Work request: Since the records include pictures, leave those out while you reproduce exactly and only the lines from the one containing "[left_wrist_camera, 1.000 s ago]" through the one containing "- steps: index", inclusive.

Information given:
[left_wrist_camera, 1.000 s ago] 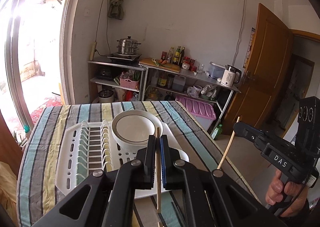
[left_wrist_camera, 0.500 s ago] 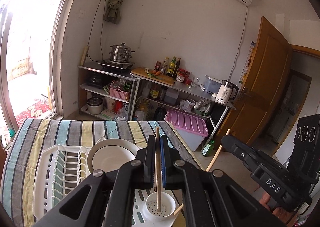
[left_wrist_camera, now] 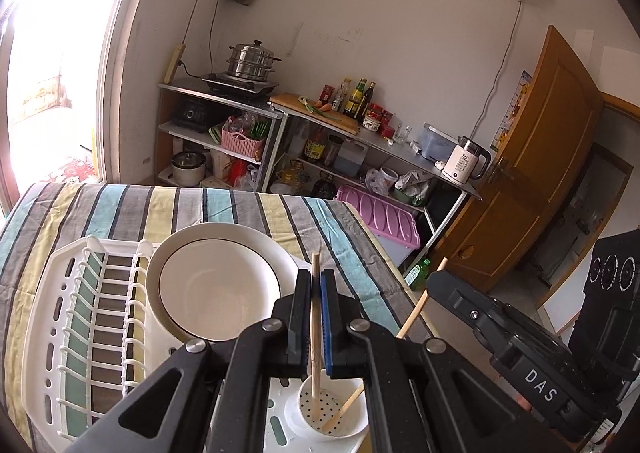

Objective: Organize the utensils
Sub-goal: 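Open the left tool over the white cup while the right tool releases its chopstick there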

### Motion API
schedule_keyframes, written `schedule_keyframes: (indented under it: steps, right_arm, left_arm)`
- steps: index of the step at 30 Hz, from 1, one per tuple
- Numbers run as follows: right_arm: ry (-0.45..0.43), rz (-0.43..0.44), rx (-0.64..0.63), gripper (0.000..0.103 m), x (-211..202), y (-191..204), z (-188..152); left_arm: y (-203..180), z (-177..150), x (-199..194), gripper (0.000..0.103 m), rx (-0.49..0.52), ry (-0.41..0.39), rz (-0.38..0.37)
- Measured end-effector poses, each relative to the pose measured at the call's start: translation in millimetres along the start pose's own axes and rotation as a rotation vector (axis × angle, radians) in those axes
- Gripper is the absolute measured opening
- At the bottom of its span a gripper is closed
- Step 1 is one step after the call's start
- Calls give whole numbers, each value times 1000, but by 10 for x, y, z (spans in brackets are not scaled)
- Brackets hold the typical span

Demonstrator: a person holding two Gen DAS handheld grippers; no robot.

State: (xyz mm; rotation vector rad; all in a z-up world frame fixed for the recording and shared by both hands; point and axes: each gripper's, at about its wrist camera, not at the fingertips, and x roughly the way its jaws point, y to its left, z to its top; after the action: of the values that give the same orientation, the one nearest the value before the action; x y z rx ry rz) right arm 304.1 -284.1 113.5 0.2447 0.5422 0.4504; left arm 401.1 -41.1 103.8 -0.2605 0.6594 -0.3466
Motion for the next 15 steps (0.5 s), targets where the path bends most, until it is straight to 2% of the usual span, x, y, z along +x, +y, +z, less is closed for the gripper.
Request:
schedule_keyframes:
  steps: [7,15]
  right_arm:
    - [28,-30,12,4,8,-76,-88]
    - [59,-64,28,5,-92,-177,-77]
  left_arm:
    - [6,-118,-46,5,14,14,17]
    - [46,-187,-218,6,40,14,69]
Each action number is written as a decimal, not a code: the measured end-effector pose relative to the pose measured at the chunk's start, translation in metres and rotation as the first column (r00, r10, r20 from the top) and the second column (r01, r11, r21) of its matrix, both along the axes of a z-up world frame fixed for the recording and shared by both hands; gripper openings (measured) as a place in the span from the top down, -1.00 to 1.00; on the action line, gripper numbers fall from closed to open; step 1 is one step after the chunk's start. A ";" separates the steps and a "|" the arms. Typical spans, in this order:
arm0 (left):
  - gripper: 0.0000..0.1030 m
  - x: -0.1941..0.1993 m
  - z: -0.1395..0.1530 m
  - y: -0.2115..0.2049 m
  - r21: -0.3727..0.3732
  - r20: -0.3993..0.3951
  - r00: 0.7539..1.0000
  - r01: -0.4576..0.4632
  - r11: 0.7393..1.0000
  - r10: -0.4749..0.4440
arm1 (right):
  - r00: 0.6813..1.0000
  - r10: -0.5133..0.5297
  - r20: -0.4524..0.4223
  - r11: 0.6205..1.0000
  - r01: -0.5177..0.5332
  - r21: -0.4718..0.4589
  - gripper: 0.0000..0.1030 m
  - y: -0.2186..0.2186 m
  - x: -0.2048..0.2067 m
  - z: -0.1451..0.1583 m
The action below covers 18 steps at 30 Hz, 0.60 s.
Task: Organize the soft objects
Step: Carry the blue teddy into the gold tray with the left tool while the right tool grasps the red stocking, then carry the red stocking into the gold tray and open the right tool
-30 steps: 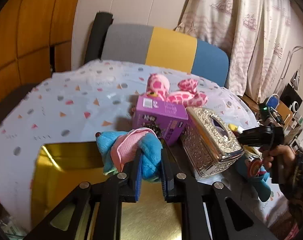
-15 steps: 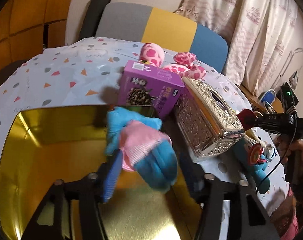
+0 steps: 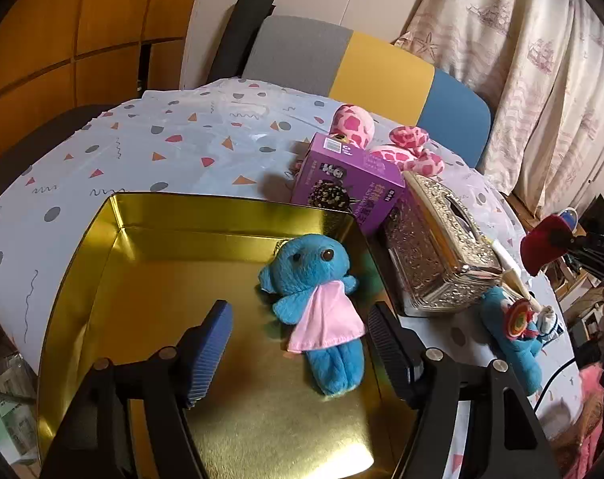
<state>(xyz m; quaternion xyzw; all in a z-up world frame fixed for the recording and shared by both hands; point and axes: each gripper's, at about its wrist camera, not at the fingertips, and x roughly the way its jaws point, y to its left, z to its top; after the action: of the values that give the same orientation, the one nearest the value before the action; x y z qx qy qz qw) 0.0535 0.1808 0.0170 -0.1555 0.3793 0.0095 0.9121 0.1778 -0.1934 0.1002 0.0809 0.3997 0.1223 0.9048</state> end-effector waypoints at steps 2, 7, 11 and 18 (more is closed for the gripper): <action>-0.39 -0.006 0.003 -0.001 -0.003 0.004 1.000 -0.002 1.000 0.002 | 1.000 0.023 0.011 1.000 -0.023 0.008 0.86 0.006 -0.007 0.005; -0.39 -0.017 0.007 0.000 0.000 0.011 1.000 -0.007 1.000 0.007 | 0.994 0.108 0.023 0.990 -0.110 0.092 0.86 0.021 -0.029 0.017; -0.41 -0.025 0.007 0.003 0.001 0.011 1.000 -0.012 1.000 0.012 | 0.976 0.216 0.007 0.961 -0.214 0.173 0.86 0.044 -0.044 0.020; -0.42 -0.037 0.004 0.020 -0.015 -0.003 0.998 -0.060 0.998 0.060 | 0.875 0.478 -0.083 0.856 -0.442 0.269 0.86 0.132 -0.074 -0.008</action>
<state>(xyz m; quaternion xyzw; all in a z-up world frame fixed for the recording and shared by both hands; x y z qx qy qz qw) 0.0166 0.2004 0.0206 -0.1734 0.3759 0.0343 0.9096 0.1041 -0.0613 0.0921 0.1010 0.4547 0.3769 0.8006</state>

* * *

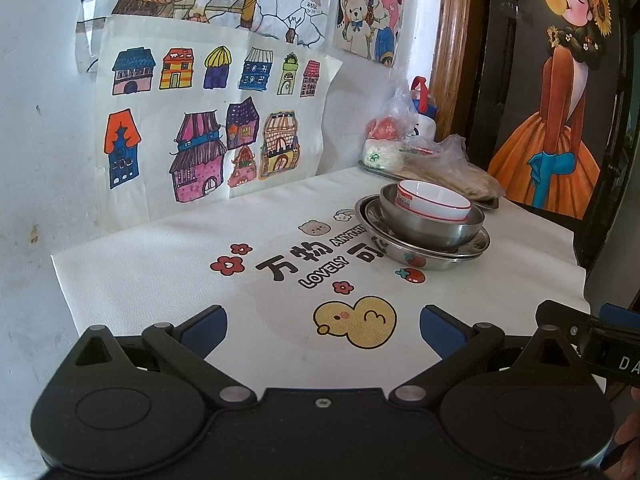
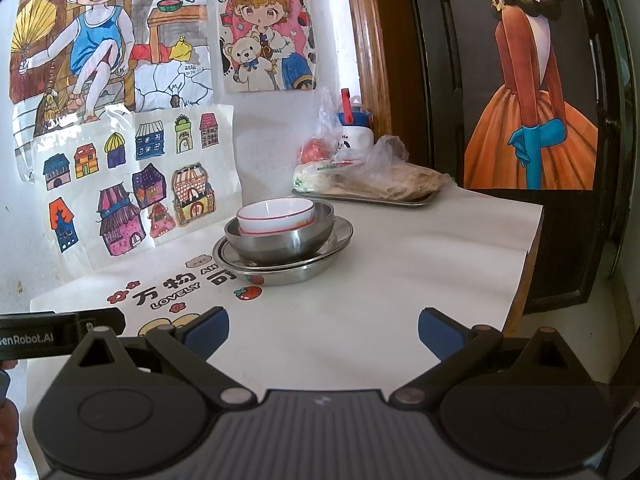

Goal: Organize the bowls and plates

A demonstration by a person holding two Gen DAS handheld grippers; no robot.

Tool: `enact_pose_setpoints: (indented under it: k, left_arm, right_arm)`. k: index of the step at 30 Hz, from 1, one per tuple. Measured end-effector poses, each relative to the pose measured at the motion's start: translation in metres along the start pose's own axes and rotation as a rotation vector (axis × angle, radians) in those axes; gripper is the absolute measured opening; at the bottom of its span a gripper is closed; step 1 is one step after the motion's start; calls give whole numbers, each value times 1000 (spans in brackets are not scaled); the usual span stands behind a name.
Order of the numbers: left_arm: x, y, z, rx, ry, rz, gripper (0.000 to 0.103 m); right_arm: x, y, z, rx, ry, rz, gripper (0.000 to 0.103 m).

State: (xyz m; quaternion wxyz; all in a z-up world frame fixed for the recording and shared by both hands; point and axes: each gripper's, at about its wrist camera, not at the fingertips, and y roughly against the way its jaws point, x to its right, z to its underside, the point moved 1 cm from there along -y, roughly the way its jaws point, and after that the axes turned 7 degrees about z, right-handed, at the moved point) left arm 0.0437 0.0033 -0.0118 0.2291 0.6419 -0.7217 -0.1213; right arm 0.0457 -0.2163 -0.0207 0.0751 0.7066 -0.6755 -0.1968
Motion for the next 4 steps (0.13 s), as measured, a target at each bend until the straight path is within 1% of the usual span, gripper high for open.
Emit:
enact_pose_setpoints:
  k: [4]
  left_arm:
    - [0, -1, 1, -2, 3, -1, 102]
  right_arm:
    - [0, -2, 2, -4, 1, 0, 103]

Solved exercise:
[left_wrist_camera, 1.000 s ago] 
[left_wrist_camera, 0.500 s ago] 
[left_wrist_camera, now] 

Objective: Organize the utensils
Sub-goal: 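Open the left tool over the white cup while the right tool releases its chopstick there
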
### Motion API
schedule_keyframes, written `schedule_keyframes: (indented under it: steps, right_arm, left_arm)`
- steps: index of the step at 30 Hz, from 1, one per tuple

No other output belongs to this answer.